Content starts
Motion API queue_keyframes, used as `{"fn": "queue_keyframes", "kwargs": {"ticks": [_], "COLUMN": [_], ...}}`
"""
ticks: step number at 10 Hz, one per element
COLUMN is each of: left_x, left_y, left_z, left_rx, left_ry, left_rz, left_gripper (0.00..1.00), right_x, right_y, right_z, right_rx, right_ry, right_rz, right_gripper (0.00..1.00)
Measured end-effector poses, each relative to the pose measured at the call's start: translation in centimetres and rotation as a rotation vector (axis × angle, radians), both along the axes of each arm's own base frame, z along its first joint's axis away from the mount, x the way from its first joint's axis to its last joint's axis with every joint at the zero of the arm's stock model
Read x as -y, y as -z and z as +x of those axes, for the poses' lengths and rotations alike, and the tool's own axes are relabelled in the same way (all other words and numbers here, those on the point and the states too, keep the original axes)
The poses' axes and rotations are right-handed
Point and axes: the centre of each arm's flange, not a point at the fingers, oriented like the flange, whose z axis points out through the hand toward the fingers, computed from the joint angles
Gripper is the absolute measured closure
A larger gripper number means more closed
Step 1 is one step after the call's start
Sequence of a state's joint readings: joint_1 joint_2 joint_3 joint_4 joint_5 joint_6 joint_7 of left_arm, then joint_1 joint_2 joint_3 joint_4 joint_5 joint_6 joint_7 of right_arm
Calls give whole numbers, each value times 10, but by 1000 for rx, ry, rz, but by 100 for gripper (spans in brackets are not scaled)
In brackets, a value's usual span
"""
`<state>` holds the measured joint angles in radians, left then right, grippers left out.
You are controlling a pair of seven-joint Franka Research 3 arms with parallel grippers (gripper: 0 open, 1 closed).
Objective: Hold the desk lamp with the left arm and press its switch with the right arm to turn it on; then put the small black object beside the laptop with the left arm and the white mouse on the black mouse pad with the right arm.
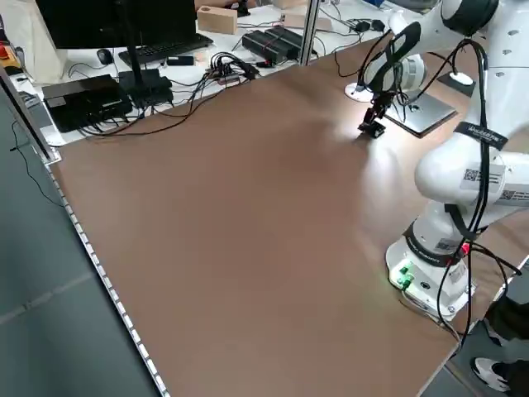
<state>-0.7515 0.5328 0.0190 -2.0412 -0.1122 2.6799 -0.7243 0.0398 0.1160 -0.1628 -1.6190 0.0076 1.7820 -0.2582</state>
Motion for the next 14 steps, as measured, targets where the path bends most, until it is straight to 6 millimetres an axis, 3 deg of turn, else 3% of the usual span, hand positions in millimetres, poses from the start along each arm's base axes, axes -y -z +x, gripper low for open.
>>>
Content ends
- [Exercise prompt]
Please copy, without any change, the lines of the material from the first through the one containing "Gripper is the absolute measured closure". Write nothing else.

- [Solution]
Motion API queue_keyframes, used as `{"fn": "queue_keyframes", "kwargs": {"ticks": [_], "COLUMN": [_], ...}}`
"""
ticks: step number at 10 Hz, one per element
COLUMN is each of: left_x, left_y, left_z, left_rx, left_ry, left_rz, left_gripper (0.00..1.00), right_x, right_y, right_z, right_rx, right_ry, right_rz, right_gripper (0.00..1.00)
Measured end-effector poses, each relative to the pose measured at the call's start: translation in centimetres and rotation as a rotation vector (axis × angle, radians), both along the axes of each arm's own base frame, z along its first joint's axis away from the mount, x the way from its first joint's axis to its last joint's axis with every joint at the zero of the arm's stock model
Read x as -y, y as -z and z as +x of those axes, for the poses' lengths and rotations alike, and the tool's own axes are relabelled in the same way (all other words and numbers here, those on the point and the states too, keep the original axes)
The poses' axes and rotations are right-handed
Point and axes: the centre of each arm's flange, not a point at the fingers, oriented like the flange, whose z axis points out through the hand toward the fingers, computed from the joint angles
Gripper is the absolute measured closure

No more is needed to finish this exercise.